Stored entries:
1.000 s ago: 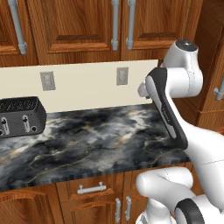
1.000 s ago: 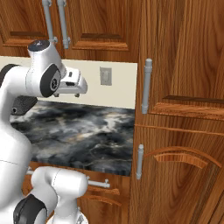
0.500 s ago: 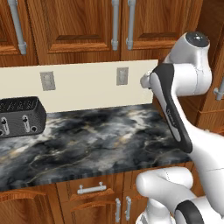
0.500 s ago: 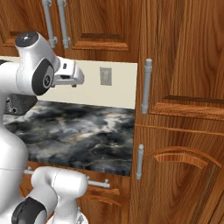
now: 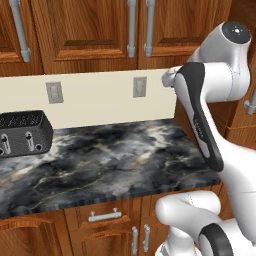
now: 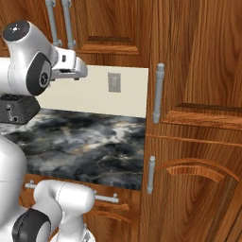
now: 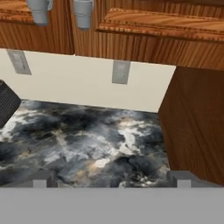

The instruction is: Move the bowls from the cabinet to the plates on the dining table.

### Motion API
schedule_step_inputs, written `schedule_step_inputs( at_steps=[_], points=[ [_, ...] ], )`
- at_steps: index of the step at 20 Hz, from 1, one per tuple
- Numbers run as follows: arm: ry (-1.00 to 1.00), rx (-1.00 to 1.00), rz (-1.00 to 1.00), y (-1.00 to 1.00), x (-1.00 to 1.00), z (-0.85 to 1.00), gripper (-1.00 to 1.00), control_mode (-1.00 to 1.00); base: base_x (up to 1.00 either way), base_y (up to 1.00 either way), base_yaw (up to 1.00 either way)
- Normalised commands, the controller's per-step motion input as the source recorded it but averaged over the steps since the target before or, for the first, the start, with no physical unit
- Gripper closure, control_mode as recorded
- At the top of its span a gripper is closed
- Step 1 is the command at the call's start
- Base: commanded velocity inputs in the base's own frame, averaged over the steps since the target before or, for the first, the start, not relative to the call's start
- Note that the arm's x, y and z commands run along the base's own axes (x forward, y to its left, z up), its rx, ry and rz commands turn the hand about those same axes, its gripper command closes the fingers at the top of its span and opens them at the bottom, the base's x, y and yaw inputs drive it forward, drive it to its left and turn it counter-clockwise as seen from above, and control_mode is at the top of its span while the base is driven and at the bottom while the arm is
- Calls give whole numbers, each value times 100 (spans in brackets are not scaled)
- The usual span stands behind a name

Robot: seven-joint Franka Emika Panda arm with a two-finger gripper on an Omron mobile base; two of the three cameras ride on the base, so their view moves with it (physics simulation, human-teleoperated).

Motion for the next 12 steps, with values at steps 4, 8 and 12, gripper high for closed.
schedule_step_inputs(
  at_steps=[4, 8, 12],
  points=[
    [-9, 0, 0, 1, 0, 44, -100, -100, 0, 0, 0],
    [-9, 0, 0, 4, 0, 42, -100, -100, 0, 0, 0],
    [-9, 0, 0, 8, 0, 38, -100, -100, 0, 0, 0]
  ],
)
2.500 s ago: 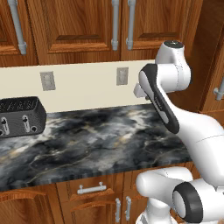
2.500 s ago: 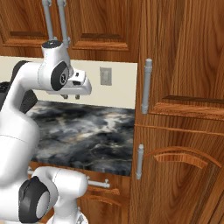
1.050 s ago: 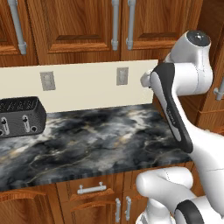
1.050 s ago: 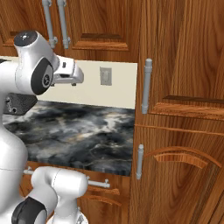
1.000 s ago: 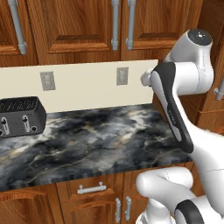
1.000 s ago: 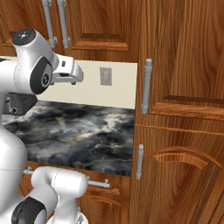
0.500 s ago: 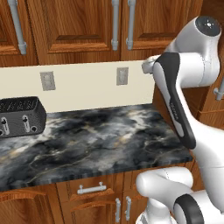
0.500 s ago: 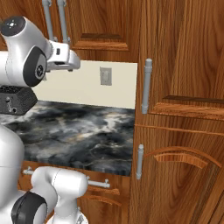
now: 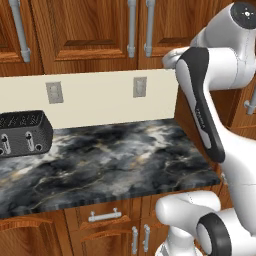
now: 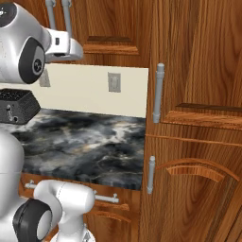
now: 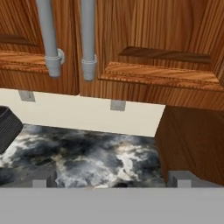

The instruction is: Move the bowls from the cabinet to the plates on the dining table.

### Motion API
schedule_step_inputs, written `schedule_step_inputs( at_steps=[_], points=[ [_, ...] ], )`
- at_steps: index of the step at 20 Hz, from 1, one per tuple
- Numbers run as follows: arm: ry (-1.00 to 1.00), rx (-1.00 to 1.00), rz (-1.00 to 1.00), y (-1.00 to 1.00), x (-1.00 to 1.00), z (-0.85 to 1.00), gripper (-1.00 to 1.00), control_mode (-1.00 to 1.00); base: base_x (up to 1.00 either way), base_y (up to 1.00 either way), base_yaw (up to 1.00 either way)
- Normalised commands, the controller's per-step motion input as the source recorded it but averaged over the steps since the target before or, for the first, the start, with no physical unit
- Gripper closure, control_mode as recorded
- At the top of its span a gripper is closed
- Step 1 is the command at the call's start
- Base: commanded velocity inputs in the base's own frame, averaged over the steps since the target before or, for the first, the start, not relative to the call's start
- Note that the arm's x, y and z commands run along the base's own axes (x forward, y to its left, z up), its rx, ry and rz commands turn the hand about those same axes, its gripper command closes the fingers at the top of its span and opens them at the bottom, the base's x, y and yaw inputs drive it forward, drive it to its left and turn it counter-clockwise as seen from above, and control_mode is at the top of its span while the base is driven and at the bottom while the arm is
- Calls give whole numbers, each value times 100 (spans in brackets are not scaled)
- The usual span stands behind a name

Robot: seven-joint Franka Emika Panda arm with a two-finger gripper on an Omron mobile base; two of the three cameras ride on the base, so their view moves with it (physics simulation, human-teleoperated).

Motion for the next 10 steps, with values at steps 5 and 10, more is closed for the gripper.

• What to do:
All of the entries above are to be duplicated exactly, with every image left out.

• Result of the task:
1.000 s ago: 
1.000 s ago: 
0.500 s ago: 
0.500 s ago: 
now: 
now: 
now: 

The instruction is: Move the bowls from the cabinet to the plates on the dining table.

### Motion API
schedule_step_inputs, written `schedule_step_inputs( at_steps=[_], points=[ [_, ...] ], )`
- at_steps: index of the step at 20 Hz, from 1, one per tuple
- Numbers run as follows: arm: ry (-1.00 to 1.00), rx (-1.00 to 1.00), rz (-1.00 to 1.00), y (-1.00 to 1.00), x (-1.00 to 1.00), z (-0.85 to 1.00), gripper (-1.00 to 1.00), control_mode (-1.00 to 1.00); base: base_x (up to 1.00 either way), base_y (up to 1.00 either way), base_yaw (up to 1.00 either way)
- Normalised commands, the controller's per-step motion input as the source recorded it but averaged over the steps since the target before or, for the first, the start, with no physical unit
- Gripper closure, control_mode as recorded
- At the top of its span a gripper is closed
- Step 1 is the command at the call's start
- Base: commanded velocity inputs in the base's own frame, averaged over the steps since the target before or, for the first, the start, not relative to the call's start
- Note that the arm's x, y and z commands run along the base's own axes (x forward, y to its left, z up), its rx, ry and rz commands turn the hand about those same axes, its gripper command closes the fingers at the top of its span and opens them at the bottom, the base's x, y and yaw inputs drive it forward, drive it to its left and turn it counter-clockwise as seen from above, and control_mode is at the top of its span while the base is driven and at the bottom while the arm is
- Calls give whole numbers, each value times 100 (spans in brackets are not scaled)
- The usual span stands behind a name

Robot: seven-joint Franka Emika Panda arm with a two-finger gripper on an Omron mobile base; two of the three cameras ride on the base, so their view moves with it (physics simulation, human-teleoperated).

Motion for the next 12 steps, with values at steps 4, 8 and 12, gripper high for closed.
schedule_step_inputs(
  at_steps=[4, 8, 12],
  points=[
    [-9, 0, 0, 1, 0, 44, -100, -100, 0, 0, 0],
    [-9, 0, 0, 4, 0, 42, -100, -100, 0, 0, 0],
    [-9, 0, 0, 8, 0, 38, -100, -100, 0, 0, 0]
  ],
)
2.500 s ago: 
2.500 s ago: 
1.050 s ago: 
1.050 s ago: 
1.000 s ago: 
1.000 s ago: 
0.500 s ago: 
0.500 s ago: 
now: 
now: 
now: 

The instruction is: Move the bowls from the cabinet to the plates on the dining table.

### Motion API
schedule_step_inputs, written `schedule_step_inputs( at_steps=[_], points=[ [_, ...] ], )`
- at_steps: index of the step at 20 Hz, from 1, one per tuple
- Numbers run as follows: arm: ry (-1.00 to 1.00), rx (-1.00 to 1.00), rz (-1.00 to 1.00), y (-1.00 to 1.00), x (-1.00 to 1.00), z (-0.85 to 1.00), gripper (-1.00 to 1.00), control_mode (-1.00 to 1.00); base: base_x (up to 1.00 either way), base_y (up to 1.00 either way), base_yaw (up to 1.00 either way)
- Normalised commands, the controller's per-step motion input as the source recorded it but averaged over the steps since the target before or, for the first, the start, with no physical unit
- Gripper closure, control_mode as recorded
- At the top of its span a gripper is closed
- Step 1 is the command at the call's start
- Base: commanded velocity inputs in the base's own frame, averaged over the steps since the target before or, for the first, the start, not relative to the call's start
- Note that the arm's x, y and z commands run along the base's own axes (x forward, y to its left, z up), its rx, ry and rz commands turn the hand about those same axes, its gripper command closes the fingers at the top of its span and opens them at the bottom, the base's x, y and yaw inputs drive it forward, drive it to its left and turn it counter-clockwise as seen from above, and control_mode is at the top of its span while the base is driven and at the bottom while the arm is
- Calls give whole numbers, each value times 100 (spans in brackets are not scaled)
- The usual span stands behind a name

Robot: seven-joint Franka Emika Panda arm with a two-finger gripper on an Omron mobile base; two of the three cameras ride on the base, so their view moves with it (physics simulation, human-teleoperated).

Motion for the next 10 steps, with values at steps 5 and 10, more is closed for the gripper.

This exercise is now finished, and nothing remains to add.